I choose my clothes based on comfort. Unfortunately, our society has many opinions about what plus size women should or should not wear. However, the same does not apply for the straight size women. Woman’s size should never restrict what kinds of clothes she is able to wear.
The question of should a plus size or curvy woman be wearing certain things is infuriating. When it comes to straight-size fashion, all styles are fair game. Clothing options should not be different for curvy women. We should be given options and not be told that we cannot wear something before I even try it on.
I am size 20 and sometimes it is difficult to find nice clothes in certain shops, but I still believe that I look nice in most of my clothes. Sometimes a tailor makes my clothes. But, not all the time, maybe for special occasions.
Marriage & children
Are you married? Do you have children?
I have not met my significant other yet…so I am not married. I love children a lot, and when I was growing up, I had a dream of having over five children of my own, but currently I consider my siblings’ and friends’ kids as my own.
Quite honestly, I had a good upbringing. I am coming from a family of full figured people, from my great grandparents to our generation, so being big is part of the family, such that when one is slim, they would be teased to eat more so that they gain weight.
As a full figured woman, what is your lifestyle like? What are your hobbies? Do you read? Do you go to the gym? What type of food do you eat and why?
I have a normal lifestyle; I have a day job. When I remembered lol), I walk about 2 km, which has nothing to do with my weight, but mostly to stretch my legs, get some fresh air and think. I try to eat well to avoid health issues, such as cholesterol, blood pressure, among others. Essentially, I live a normal life.
In my free time, I go to the movies, gospel shows, church and spend time with my family and friends. I do read, but I am not a bookworm.
Do you go to the beach if you have a chance? If you ever go to the beach, aren’t you perhaps scared that people must try to whisper about your size? Can full figured women live different lifestyles? If yes, why?

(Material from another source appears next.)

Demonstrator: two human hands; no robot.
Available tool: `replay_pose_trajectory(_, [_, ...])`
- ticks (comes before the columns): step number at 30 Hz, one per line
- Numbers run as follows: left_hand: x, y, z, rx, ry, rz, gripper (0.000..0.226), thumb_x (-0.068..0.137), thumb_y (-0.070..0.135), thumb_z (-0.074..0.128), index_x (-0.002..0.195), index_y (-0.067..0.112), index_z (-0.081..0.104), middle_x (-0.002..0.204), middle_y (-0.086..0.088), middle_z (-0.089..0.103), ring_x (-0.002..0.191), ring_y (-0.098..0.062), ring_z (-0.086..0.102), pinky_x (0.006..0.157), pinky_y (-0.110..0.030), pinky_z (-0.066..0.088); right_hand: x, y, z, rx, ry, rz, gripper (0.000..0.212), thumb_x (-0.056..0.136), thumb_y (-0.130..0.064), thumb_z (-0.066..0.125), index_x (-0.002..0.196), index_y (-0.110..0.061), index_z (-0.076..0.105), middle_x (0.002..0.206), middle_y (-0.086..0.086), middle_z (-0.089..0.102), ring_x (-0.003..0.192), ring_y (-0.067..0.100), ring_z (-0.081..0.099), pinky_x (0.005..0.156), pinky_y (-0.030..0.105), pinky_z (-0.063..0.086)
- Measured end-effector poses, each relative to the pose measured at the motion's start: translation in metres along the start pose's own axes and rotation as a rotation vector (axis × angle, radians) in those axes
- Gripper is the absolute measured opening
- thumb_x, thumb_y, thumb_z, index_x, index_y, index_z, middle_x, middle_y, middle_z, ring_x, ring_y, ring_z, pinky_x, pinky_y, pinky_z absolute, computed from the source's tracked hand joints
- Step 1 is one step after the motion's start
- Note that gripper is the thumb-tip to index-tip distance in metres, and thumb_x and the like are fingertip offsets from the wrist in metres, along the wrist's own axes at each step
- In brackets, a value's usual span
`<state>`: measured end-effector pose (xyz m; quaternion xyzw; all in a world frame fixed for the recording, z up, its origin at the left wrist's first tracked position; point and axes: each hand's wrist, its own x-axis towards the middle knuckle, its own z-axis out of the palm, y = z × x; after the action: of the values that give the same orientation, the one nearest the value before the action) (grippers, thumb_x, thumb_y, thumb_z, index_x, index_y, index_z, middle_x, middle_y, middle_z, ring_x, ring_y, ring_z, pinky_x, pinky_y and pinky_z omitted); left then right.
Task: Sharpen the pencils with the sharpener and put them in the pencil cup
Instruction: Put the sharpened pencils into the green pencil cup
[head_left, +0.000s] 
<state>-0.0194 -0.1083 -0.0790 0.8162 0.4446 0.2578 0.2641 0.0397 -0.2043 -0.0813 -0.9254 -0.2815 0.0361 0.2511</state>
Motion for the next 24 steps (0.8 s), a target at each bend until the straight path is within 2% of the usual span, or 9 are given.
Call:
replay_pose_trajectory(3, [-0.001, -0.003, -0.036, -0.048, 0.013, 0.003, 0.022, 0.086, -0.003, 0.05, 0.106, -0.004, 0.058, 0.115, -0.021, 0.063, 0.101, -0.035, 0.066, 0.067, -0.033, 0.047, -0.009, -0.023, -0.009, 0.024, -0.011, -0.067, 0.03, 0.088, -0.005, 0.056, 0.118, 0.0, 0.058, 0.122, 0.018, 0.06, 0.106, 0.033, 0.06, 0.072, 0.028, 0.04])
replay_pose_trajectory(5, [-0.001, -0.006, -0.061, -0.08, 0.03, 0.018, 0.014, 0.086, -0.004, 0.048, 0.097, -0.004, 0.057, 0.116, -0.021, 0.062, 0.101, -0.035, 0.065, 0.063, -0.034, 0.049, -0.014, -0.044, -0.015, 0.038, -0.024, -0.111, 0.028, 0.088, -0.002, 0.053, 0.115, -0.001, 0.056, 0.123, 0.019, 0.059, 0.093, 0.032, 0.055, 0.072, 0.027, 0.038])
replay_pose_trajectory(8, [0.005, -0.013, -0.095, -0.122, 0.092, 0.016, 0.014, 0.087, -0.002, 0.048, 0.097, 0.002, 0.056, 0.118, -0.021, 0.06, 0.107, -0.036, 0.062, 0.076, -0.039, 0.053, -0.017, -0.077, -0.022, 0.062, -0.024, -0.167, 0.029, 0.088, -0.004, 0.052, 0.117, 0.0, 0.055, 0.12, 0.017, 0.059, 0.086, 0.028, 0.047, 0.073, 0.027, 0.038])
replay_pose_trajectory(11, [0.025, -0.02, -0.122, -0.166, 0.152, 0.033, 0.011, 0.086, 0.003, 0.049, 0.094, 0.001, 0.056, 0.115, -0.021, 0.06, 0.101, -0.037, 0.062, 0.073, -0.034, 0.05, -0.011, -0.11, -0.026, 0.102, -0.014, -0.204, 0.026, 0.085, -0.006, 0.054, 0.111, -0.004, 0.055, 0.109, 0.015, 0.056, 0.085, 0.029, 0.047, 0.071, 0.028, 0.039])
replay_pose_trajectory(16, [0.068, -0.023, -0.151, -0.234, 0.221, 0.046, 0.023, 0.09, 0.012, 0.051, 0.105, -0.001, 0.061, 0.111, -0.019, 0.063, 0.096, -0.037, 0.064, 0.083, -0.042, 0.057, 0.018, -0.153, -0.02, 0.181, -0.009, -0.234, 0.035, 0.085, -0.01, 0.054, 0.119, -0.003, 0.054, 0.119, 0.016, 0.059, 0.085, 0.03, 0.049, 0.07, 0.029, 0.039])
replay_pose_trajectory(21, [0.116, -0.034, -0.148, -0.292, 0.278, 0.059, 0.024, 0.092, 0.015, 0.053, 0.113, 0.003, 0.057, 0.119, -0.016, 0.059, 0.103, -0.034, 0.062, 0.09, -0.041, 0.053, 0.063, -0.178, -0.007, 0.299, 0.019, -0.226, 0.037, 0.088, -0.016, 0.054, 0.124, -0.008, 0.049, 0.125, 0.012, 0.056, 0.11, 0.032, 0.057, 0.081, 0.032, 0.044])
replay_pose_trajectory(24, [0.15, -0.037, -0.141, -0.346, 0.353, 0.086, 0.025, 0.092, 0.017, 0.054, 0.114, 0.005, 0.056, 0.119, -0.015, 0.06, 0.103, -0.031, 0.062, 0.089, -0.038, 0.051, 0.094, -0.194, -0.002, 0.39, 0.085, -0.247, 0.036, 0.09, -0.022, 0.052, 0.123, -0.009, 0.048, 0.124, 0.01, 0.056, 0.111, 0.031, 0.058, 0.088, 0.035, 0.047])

I live far from the beach, but when I go, I gear up with my swimsuit and enjoy myself. I have no business with what people think or say about me. I cannot deprive myself because I am full-figured, I do me!
Do you like travelling? Solo or in groups? Have you ever travelled outside South Africa? If yes, where? On holiday or work assignments.
I love holiday traveling, I like exploring other parts of the country beside my city. That helps create memories that will last forever. I do both solo and travel with close people. Sadly, I have not travelled outside South Africa. But it is on my bucket list.
Do you want to go into business? What would you do when you retire?
Yes, I am working on a small business start-up. It is good to supplement my income, especially in this current economy crisis, and maintain my life and travel when I retire.
If you were to give an advice to all the plus size sisters advice, what would you say? Please say it loud and clear.
Sexy Queens, true beauty is power. To change yourself and to conform to anyone else’s standards of beauty is to change your essence. Beauty comes in all shapes and sizes, but sometimes it can be hard to remember that on a day when you are feeling down. It’s all about accepting yourself the way you are. If you want to work towards a “better you” in whatever regard…do it
- Look in the mirror and tell yourself that you are perfect just the way you are
- Stay positive and don’t let other people’s doubts slow you down
- Know that body shape and size does not equate to good health
- Prioritising confidence and self-awareness will make you happier
- Don’t be your own worst enemy, your confidence and self-love can pave the way for others…Love yourself.